Dördüncü Bölüm Risalete Tanıklık Etmenin Bazı Adabı Hakkındadır ve Onda Velayete Şehadette Bulunmaya da İşaret Vardır
Bil ki bu ruhanî yolculuğu ve imanî miracı bu kırık ayakla, kopmuş dizginlerle kör gözlerle ve nursuz bir kalple katetmek mümkün değildir.” Allah kime bir nur taktir etmemişse onun için bir nur yoktur.” 1
O halde bu ruhani yolu katetmekte ve bu irfani miraca yükselmekte, marifet yolunun hidayetçilerinin ruhaniyet makamına ve Allah’a ulaşan ve Allah’ta duran hidayet yolunun nurlarına sarılmak gerekir. Eğer bir kimse enaniyet adımıyla ve velayete sarılmaksızın bu yolu katetmek isterse, mutlaka şeytana ve cehenneme doğru sülûk eder. İlmî bir beyanla; hadis olan varlıkların kadim olan zata ve değişken varlıkların sabit zata bağlılığı hususunda bir aracı ve rabıtanın olması gerekir ki onun aynı zamanda sebat, değişkenlik, kadimlik ve hadislik boyutları da olsun. Eğer o vasıta olmazsa sabit ve kadim feyiz, ilahi sünnette değişken hadise ulaşmaz ve böylece vücudî varlıksal rabıta hasıl olmaz. Bu ikisinin arasındaki aracı hakkında bürhani ilimler erbabının ilmî görüşleri farklıdır. Nitekim irfani zevkin de başka bir iktizası vardır ki nitekim detayları bu sayfaların uhdesinde değildir. İrfani zevkte aracı varlık; mukaddes feyiz ve geniş vücuddur ki büyük berzahiyet makamına ve yüce aracılık konumuna sahiptir ve o da bizzat alevi mutlak velayet makamıyla ittihat halinde olan son Peygamber’in velayet ve ruhaniyet makamıdır. Bunun detayları da Misbah’ul Hidaye2 kitabında yer almıştır. Hakeza nüzulî varlıksal rabıtanın tersi olan ruhanî ve urucî (yükseliş) aracısı hakkında da durum böyledir. Başka bir ibaretle vücudun kabzedilmesi ve yaratıcıya dönüşte de bu vasıtaya ihtiyaç vardır ve o vasıta olmaksızın gerçekleşemez. Kayıtlı nakıs kalplerin ve bütünüyle sınırlı nazil ruhların irtibatı da ruhanî ve gaybî aracılar olmaksızın tahakkuk edemez.

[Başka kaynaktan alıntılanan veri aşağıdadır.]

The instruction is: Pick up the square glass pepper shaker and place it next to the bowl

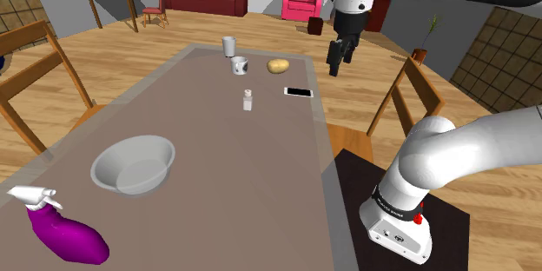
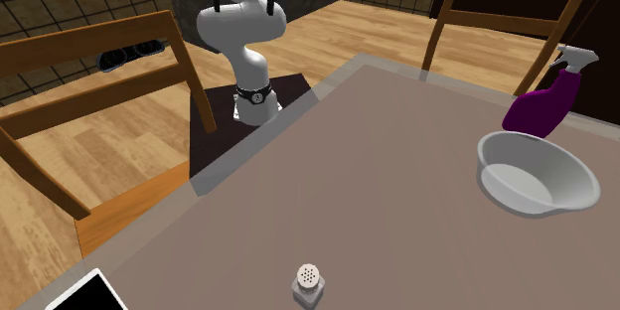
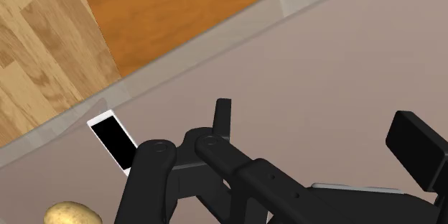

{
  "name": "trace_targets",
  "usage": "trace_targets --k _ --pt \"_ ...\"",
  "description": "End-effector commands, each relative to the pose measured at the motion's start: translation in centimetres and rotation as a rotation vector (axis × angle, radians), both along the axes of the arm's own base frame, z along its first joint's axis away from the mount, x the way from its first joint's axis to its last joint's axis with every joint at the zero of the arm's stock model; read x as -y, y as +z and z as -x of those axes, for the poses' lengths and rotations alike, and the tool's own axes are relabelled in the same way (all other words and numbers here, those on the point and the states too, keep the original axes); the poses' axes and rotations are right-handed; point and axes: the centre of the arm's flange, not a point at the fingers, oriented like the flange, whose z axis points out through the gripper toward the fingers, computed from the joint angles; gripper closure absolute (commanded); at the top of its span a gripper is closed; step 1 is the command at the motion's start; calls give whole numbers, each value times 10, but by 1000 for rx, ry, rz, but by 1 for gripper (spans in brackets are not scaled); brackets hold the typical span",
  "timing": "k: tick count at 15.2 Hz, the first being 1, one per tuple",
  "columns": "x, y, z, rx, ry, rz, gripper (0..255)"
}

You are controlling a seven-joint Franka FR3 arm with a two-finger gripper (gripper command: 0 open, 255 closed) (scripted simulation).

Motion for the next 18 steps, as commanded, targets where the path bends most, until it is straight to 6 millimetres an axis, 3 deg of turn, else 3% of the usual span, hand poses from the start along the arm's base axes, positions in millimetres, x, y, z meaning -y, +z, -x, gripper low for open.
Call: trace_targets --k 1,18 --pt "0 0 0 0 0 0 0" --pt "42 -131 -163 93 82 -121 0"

Eğer bir kimse Hak Teala’nın her varlık ile kayyum ve bütün alemleri vasıtasız ihata ettiğini sanıyorsa, “Hiç bir canlı yoktur ki Allah ona el koymamış bulunsun”1 ayetinde de işaret edildiği gibi makamları karıştırmış, irtibatlar arasında yanlışlığa düşmüş, vücud mertebelerinin kesret makamını, özdeklerin fenaya erişiyle karıştırmış demektir. Bu konunun bu kitapla elbette ilgisi yoktur. Bu kadarı da kalemin tuğyanından kaynaklanmıştır.

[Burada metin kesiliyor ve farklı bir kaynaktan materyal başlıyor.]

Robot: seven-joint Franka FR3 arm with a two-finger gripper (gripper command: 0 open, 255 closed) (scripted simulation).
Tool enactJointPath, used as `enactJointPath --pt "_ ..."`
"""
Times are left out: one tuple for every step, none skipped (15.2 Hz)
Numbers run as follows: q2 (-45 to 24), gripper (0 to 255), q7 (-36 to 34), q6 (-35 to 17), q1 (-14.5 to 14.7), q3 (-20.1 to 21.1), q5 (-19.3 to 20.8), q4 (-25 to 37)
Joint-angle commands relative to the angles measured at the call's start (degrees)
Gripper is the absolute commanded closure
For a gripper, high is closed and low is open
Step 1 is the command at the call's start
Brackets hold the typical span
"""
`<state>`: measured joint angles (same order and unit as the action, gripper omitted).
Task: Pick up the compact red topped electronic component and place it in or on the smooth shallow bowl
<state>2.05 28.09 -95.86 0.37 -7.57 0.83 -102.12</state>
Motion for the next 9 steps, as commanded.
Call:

Özetle derecelere yükselme yolunu bulup, Allah’a seyr-u sülûku sona erdiren nimet velilerine sarılmak da Allah’a doğru seyr-u sülûk etmenin bir gereğidir. Nitekim hadislerde de buna çok işaret edilmiştir. Vesail adlı kitapta da imamların velayeti ve imamete inanç olmaksızın ibadetin batıl olduğu hususunda bir bab tahsis edilmiştir. Kafi de kendi senediyle Muhammed b. Müslim’in şöyle dediğini nakletmiştir: “İmam Bakır’ul Ulum’un (a.s) şöyle buyurduğunu işittim: “Ey Muhammed b. Müslim! Şüphesiz zalim imamlar ve onlara uyanlar Allah’ın dininden uzaktırlar, sapıktırlar ve saptırıcıdırlar. O halde yaptıkları ameller bir kül gibidir ki rüzgarlı bir günde şiddetli bir rüzgar eser ve onu dağıtır.”2 Başka bir rivayette de yer aldığına göre İmam Bakır (a.s) şöyle buyurmuştur: “Eğer bir kimse geceleri ibadet eder, gündüzleri oruç tutar, bütün malını sadaka verir, ömrü boyunca hacca gider, ama kendisine uyacağı, bütün amellerini onunla yapacağı Allah’ın veli kulunun velayetini kabul etmezse, onun Allah katında bir sevabı yoktur ve o iman ehlinden değildir.” 1 Şeyh Saduk da kendi senediyle Ebu Hamza-i Somali’den şöyle dediğini nakletmektedir: Ali b. Hüseyin (a.s) bana şöyle buyurdu: “Yeryüzünün hangi parçası daha üstündür?” Ben şöyle dedim: Allah, Resulü ve resulünün oğlu daha iyi bilmektedir. İmam şöyle buyurdu: “Bizler için en üstün yer rükün ile makam arasıdır. Eğer bir kimse Nuh’un ömrü kadar kavmi arasında bin yıl yaşarsa, elli yıl oruç tutar, gündüz ve geceleri o mekanda ibadetle uğraşırsa, ama bizim velayetimiz olmaksızın Allah’ın huzuruna giderse, o şeyden hiçbir fayda görmez.” 2
Bu konudaki hadiseler buraya sığmayacak kadar çoktur.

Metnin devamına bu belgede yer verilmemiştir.